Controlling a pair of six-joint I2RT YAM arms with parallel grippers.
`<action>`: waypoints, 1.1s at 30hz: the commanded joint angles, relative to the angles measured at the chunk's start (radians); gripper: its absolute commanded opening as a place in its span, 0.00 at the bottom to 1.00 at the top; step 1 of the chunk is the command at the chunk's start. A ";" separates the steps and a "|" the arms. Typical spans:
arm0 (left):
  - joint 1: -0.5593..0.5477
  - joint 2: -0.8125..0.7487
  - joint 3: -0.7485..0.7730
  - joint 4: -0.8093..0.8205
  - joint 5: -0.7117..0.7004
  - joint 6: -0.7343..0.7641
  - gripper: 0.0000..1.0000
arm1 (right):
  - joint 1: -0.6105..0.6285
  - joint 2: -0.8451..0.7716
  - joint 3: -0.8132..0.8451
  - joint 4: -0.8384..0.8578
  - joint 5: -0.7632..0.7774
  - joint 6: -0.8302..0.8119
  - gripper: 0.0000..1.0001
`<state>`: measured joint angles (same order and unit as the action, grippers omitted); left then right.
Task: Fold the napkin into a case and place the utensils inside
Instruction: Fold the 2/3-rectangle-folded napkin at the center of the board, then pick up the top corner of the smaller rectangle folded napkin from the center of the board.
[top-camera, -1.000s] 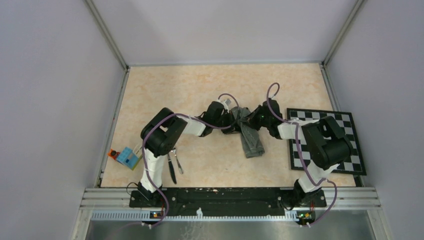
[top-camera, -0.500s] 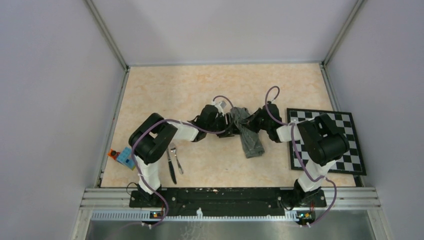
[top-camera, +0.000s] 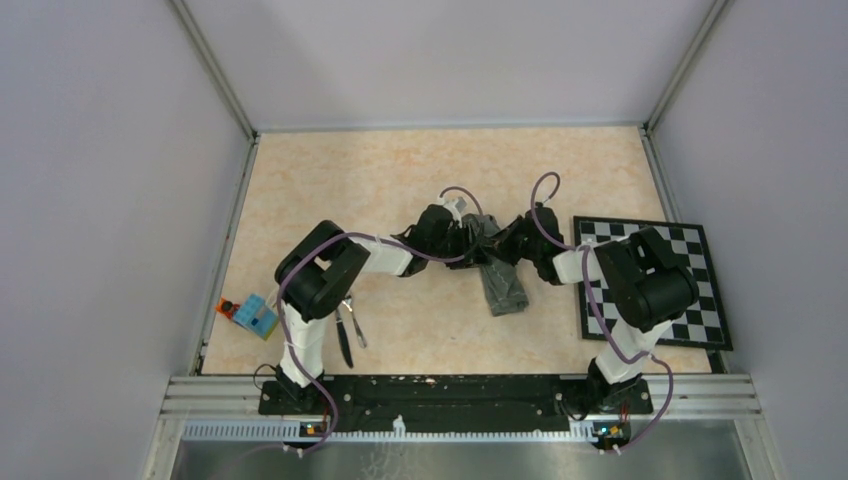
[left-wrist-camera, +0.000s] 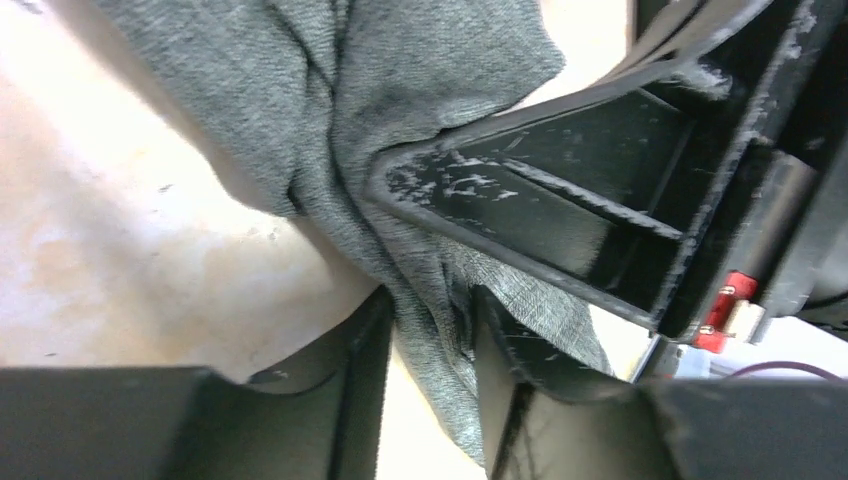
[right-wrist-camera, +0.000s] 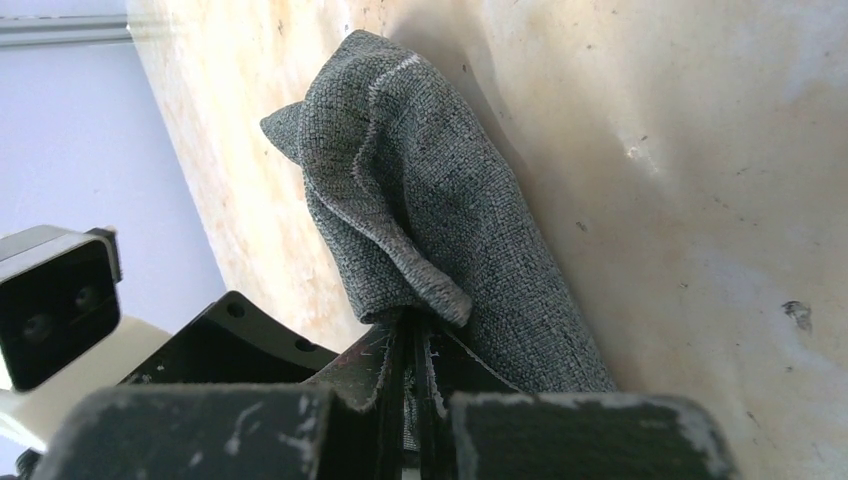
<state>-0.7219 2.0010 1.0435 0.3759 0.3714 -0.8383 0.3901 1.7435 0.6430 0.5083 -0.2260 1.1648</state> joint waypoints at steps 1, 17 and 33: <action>0.001 0.028 -0.013 -0.147 -0.109 0.020 0.32 | 0.006 -0.040 0.027 0.015 -0.021 -0.028 0.00; 0.019 0.008 -0.033 -0.135 -0.083 0.037 0.07 | -0.107 -0.187 0.156 -0.300 -0.179 -0.571 0.77; 0.017 0.000 -0.033 -0.134 -0.083 0.037 0.05 | -0.019 -0.072 0.313 -0.420 -0.023 -0.642 0.50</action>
<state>-0.7139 2.0033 1.0428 0.3302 0.3252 -0.8383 0.3462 1.6604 0.9054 0.1047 -0.3000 0.5571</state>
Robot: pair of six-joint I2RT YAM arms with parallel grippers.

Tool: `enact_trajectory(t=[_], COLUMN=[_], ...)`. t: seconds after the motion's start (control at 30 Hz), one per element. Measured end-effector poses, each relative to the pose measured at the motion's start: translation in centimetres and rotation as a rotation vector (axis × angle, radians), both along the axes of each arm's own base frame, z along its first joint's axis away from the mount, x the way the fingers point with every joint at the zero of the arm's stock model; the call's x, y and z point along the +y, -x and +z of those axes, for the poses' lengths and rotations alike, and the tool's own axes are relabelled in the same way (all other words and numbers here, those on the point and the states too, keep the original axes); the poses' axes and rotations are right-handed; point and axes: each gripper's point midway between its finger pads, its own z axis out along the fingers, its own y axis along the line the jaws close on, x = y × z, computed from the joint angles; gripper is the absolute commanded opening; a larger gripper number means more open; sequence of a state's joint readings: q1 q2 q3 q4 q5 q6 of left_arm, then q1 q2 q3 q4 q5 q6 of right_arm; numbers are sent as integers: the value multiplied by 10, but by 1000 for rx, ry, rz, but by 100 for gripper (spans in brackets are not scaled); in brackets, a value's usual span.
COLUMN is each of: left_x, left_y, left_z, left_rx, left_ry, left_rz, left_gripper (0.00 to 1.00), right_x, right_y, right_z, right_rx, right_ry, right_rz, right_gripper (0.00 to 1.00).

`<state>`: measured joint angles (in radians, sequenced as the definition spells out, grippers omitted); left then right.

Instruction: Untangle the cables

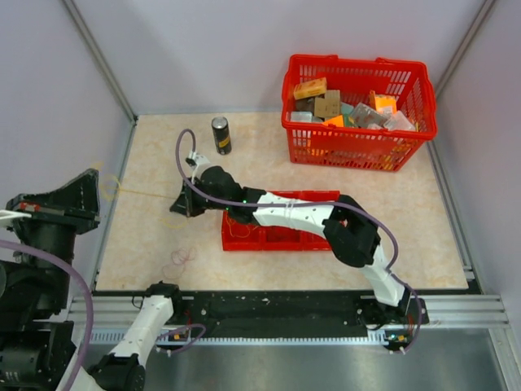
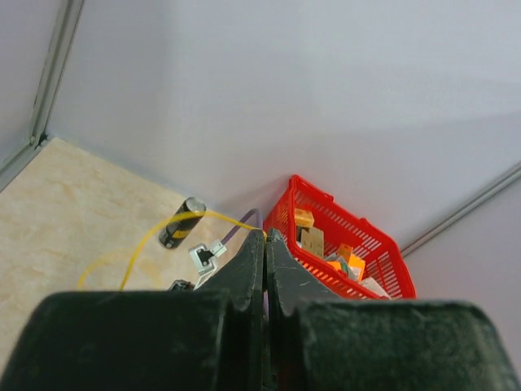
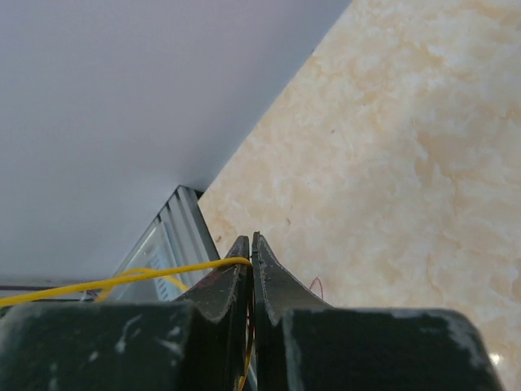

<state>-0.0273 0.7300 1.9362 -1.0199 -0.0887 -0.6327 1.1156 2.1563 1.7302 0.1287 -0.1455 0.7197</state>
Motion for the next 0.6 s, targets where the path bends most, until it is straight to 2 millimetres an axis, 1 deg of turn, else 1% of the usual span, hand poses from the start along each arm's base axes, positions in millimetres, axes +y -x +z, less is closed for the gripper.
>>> enact_trajectory(t=[0.1, 0.2, 0.3, 0.37, 0.43, 0.5, 0.53, 0.57, 0.6], left_x=[0, -1, -3, -4, -9, -20, -27, -36, -45], left_y=[6, 13, 13, 6, -7, -27, -41, -56, -73], left_z=[14, 27, 31, 28, 20, 6, -5, -21, -40], left_rx=[-45, -94, -109, -107, -97, -71, -45, -11, 35], left_ry=[5, 13, 14, 14, 14, 10, 10, 14, 21], left_rz=[2, -7, -20, -25, -49, -107, -147, -194, -243], left_gripper=[0, 0, 0, 0, 0, 0, 0, 0, 0], right_x=[5, 10, 6, -2, -21, -54, -73, -91, -109], right_y=[-7, -10, -10, -9, -7, -2, 1, 4, 8], right_z=[8, 6, -2, -7, -16, -29, -32, -31, -28], right_rx=[-11, -6, 2, -7, -9, -5, -3, -5, -9], right_ry=[-26, -31, 4, 37, 95, 180, 219, 244, 261], right_rz=[-3, 7, 23, 27, 22, 11, 6, 2, -4], right_gripper=[0, 0, 0, 0, 0, 0, 0, 0, 0])
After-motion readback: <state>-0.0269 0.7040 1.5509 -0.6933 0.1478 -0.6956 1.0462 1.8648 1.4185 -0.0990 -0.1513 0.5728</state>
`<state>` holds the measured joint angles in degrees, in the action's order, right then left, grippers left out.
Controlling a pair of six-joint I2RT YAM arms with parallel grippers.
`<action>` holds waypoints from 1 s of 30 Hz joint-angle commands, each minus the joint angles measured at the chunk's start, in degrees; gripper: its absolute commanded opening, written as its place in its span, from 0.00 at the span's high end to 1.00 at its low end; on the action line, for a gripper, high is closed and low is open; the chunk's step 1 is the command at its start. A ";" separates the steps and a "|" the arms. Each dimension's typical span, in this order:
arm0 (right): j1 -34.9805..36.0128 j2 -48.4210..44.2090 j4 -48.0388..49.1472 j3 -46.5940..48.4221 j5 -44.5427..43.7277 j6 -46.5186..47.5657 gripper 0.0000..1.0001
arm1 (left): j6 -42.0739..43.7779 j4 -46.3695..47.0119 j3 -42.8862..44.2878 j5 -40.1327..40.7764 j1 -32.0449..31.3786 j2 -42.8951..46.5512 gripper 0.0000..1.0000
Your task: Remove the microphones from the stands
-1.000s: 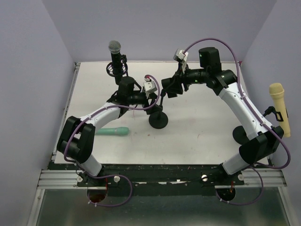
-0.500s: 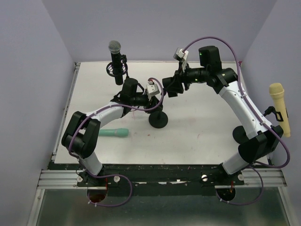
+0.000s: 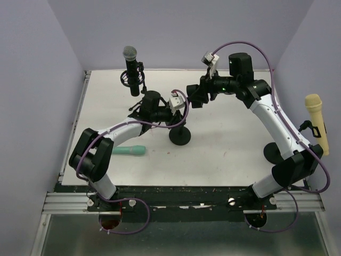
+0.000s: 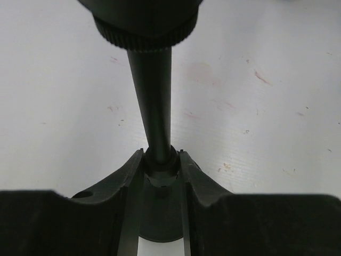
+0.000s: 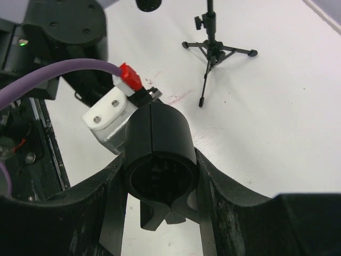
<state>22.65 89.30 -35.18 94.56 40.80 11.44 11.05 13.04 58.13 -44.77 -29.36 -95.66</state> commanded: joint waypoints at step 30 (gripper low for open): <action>-5.69 -12.20 -1.48 -19.22 -0.99 6.56 0.99 | 6.43 -20.66 2.15 -11.19 1.76 9.01 0.30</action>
<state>16.43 81.45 -38.46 82.48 35.46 2.15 16.03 0.43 55.94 -33.98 -32.32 -85.82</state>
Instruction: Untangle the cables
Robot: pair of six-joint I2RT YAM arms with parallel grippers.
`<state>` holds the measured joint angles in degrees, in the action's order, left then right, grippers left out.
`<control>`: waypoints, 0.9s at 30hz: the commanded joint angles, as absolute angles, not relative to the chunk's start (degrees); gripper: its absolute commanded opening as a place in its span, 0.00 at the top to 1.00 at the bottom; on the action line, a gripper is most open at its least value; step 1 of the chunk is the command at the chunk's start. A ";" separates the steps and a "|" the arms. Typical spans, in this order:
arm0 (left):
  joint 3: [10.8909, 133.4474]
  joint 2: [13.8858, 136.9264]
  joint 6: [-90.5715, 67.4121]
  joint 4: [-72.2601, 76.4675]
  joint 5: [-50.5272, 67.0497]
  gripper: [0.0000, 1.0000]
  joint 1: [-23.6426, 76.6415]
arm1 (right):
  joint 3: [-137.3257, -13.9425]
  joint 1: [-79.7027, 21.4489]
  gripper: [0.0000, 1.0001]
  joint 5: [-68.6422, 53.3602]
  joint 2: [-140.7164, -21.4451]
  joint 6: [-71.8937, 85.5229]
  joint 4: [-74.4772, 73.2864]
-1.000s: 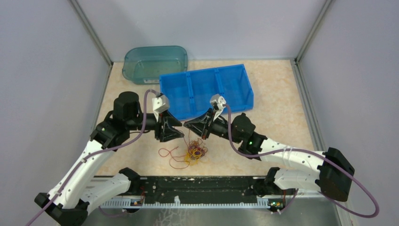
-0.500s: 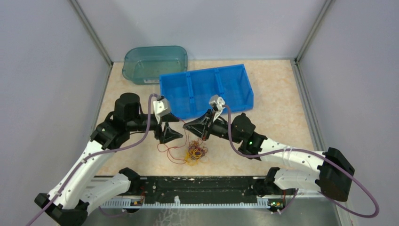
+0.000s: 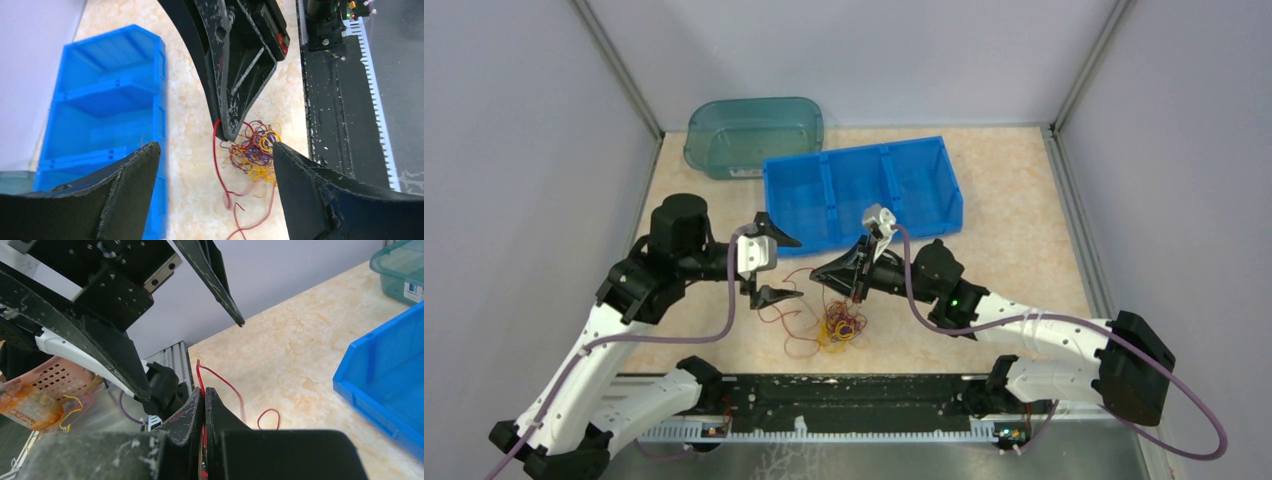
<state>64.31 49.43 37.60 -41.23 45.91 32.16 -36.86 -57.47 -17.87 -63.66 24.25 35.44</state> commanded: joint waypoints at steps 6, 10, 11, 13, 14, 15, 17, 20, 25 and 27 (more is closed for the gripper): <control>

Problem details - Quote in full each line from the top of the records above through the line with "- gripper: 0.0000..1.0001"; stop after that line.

Response to the exercise -
Controlling a pair of six-joint I2RT YAM arms with parallel grippers.
`<action>`: waypoints, 1.1s at 30hz: the commanded joint angles, relative to the angles measured at the chunk's start (radians); gripper: its absolute commanded opening as a place in its span, 0.00 at the bottom to 1.00 at the top; step 1 of the chunk is the command at the chunk's start. A ";" separates the steps and a "|" the arms. Typical spans:
arm0 (left):
  - joint 1: -0.5593..0.5477
  - joint 2: -0.8125..0.7487
  - joint 3: -0.7485..0.7730
  - joint 4: -0.8093..0.8205
  - joint 5: -0.7117..0.7004
  - joint 6: -0.7343..0.7641
  - gripper: 0.0000..1.0000
arm1 (right):
  - joint 1: -0.6105..0.6285
  - joint 2: -0.8451..0.7716
  - joint 3: -0.8132..0.8451
  - joint 4: -0.8384..0.8578
  - joint 5: -0.7632..0.7774
  - joint 6: -0.8302..0.8119
  - gripper: 0.0000..1.0001

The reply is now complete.